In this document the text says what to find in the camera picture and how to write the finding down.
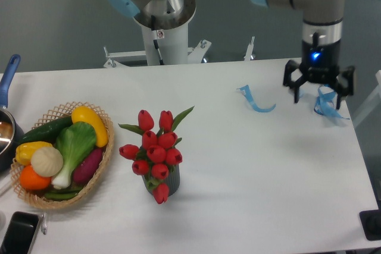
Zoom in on small clear clip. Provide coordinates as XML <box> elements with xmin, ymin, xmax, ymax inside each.
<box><xmin>40</xmin><ymin>212</ymin><xmax>48</xmax><ymax>235</ymax></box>

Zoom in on black smartphone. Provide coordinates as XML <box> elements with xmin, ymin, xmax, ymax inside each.
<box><xmin>1</xmin><ymin>211</ymin><xmax>40</xmax><ymax>254</ymax></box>

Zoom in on white frame at right edge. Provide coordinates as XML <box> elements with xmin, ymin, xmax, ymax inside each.
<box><xmin>352</xmin><ymin>70</ymin><xmax>380</xmax><ymax>128</ymax></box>

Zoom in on woven wicker basket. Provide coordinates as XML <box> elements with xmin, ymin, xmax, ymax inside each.
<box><xmin>10</xmin><ymin>102</ymin><xmax>114</xmax><ymax>211</ymax></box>

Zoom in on green bok choy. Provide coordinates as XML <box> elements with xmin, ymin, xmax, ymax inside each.
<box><xmin>52</xmin><ymin>121</ymin><xmax>96</xmax><ymax>190</ymax></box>

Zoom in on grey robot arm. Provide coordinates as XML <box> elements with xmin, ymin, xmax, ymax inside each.
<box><xmin>108</xmin><ymin>0</ymin><xmax>355</xmax><ymax>102</ymax></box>

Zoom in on blue handled saucepan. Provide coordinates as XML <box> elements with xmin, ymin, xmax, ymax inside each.
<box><xmin>1</xmin><ymin>54</ymin><xmax>24</xmax><ymax>171</ymax></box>

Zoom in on white steamed bun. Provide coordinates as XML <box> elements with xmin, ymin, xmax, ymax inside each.
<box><xmin>30</xmin><ymin>147</ymin><xmax>63</xmax><ymax>177</ymax></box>

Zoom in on blue ribbon strip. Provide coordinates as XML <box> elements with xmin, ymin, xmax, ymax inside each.
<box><xmin>237</xmin><ymin>85</ymin><xmax>276</xmax><ymax>113</ymax></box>

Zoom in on dark grey ribbed vase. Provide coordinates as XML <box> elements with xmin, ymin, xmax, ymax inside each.
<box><xmin>142</xmin><ymin>165</ymin><xmax>180</xmax><ymax>197</ymax></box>

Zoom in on green cucumber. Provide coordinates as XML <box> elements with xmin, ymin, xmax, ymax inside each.
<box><xmin>19</xmin><ymin>117</ymin><xmax>72</xmax><ymax>144</ymax></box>

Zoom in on orange fruit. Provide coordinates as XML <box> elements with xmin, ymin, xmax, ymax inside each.
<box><xmin>19</xmin><ymin>165</ymin><xmax>51</xmax><ymax>190</ymax></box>

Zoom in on black device at edge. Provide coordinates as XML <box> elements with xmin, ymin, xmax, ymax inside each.
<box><xmin>359</xmin><ymin>209</ymin><xmax>380</xmax><ymax>241</ymax></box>

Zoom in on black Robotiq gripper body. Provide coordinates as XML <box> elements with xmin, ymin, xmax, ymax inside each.
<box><xmin>299</xmin><ymin>40</ymin><xmax>341</xmax><ymax>84</ymax></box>

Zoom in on purple sweet potato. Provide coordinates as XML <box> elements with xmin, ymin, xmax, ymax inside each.
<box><xmin>73</xmin><ymin>148</ymin><xmax>103</xmax><ymax>185</ymax></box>

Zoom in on green pea pods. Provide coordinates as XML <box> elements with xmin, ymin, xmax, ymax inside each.
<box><xmin>43</xmin><ymin>187</ymin><xmax>83</xmax><ymax>201</ymax></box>

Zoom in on yellow bell pepper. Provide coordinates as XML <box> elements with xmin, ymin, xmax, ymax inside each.
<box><xmin>15</xmin><ymin>141</ymin><xmax>53</xmax><ymax>166</ymax></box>

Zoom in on yellow squash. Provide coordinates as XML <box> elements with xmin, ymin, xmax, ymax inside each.
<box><xmin>71</xmin><ymin>105</ymin><xmax>108</xmax><ymax>148</ymax></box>

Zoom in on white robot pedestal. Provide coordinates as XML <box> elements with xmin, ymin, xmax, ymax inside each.
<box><xmin>104</xmin><ymin>0</ymin><xmax>212</xmax><ymax>68</ymax></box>

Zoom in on small pale blue cap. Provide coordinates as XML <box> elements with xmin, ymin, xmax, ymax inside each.
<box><xmin>298</xmin><ymin>89</ymin><xmax>304</xmax><ymax>99</ymax></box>

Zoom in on blue ribbon bundle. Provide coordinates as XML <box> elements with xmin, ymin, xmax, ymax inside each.
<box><xmin>313</xmin><ymin>85</ymin><xmax>350</xmax><ymax>124</ymax></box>

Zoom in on red tulip bouquet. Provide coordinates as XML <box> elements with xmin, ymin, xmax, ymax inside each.
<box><xmin>119</xmin><ymin>107</ymin><xmax>193</xmax><ymax>204</ymax></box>

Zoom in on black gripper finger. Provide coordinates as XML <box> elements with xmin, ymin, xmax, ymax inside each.
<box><xmin>283</xmin><ymin>59</ymin><xmax>308</xmax><ymax>104</ymax></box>
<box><xmin>335</xmin><ymin>66</ymin><xmax>355</xmax><ymax>109</ymax></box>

▶ INSTRUCTIONS FOR THE TASK: Which lines in the material above include the string "black"? Pull them out.

▶ OUTPUT OF THE TASK:
Zoom in on black smartphone. Provide coordinates as XML <box> elements with xmin, ymin, xmax, ymax inside each.
Zoom in on black device at edge. Provide coordinates as XML <box> elements with xmin, ymin, xmax, ymax inside each.
Zoom in on black Robotiq gripper body. Provide coordinates as XML <box> elements with xmin, ymin, xmax, ymax inside each.
Zoom in on black gripper finger. Provide coordinates as XML <box> elements with xmin, ymin, xmax, ymax inside each.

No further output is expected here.